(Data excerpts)
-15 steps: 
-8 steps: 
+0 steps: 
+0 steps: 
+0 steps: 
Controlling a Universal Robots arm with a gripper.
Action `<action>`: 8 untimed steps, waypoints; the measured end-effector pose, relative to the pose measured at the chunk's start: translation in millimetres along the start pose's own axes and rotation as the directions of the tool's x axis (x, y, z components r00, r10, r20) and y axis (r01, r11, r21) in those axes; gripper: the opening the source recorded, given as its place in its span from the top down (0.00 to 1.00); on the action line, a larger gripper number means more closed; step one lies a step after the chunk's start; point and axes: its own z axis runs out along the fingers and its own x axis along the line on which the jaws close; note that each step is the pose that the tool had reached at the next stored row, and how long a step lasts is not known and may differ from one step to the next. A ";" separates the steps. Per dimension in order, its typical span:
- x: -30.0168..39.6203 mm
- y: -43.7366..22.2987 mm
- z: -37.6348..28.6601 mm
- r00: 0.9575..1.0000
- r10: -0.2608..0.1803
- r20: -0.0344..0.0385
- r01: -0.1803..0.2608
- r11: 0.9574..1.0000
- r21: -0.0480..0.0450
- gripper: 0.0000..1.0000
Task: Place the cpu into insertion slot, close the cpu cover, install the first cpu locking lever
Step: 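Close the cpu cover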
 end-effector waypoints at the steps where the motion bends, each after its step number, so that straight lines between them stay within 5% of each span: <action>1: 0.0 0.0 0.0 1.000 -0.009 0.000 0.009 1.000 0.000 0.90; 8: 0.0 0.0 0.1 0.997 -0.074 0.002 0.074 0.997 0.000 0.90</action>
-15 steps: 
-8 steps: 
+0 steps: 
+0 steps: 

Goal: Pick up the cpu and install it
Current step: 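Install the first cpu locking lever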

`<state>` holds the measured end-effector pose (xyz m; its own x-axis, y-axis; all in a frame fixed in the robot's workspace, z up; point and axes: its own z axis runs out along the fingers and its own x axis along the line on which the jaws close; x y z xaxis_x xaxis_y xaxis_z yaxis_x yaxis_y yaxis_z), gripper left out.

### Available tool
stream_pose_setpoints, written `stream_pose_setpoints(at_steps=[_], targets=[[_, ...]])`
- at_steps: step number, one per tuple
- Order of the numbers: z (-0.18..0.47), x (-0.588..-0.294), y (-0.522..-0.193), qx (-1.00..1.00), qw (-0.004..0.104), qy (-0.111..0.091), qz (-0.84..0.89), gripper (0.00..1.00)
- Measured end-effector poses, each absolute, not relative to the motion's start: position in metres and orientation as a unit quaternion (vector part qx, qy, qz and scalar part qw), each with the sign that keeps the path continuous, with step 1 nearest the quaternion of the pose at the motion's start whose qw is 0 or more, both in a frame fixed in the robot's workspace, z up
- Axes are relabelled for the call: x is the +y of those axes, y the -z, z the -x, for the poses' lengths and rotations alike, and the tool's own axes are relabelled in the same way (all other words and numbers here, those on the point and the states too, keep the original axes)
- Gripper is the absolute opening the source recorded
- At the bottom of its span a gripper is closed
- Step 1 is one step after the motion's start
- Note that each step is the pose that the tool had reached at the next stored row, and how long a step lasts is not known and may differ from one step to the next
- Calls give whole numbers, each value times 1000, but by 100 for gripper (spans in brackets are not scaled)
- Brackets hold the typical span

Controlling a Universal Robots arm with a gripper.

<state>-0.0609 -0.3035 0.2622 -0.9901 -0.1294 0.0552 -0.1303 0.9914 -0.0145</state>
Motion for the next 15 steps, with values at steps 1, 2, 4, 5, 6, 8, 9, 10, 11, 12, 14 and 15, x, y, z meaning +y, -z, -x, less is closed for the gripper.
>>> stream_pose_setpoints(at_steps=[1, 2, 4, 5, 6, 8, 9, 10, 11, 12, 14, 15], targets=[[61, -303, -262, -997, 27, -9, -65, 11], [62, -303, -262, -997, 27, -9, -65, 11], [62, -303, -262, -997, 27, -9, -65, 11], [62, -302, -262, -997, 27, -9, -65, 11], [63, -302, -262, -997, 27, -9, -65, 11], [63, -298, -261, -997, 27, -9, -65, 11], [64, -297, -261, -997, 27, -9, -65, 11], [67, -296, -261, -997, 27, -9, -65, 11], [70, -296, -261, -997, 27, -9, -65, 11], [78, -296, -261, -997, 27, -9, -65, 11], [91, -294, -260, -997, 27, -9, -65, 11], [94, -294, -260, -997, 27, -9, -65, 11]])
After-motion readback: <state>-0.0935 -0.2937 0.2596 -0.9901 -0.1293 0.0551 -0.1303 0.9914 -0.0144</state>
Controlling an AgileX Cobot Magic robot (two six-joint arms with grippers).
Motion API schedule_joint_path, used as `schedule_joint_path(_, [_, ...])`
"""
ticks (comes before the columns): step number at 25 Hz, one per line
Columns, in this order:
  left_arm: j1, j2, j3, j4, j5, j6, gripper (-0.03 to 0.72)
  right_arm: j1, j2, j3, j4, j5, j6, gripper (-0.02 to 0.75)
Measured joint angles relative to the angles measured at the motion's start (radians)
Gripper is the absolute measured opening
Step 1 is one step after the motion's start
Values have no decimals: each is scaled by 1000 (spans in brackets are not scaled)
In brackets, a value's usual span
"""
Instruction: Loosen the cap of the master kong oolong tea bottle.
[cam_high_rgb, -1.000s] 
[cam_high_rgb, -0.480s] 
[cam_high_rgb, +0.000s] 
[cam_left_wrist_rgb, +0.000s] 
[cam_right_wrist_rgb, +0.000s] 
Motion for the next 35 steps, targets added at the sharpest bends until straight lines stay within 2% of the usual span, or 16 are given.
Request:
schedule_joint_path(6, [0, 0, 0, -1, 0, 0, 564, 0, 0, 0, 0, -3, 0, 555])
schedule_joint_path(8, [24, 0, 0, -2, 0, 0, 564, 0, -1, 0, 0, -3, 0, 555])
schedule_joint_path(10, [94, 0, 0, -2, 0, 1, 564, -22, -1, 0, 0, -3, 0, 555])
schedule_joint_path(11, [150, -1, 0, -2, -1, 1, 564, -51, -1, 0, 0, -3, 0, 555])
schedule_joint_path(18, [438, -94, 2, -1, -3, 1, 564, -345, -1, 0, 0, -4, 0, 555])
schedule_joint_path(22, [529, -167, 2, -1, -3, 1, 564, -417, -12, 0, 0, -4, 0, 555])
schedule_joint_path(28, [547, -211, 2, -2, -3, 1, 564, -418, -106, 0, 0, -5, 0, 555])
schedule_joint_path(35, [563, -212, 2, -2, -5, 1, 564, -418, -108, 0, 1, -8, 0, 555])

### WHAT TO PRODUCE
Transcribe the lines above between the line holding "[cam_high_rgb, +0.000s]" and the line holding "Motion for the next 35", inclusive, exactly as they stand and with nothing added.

### YOUR SOLUTION
[cam_high_rgb, +0.000s] 
[cam_left_wrist_rgb, +0.000s] 
[cam_right_wrist_rgb, +0.000s] 
Motion for the next 35 steps, targets added at the sharpest bends until straight lines stay within 2% of the usual span, or 16 are given.

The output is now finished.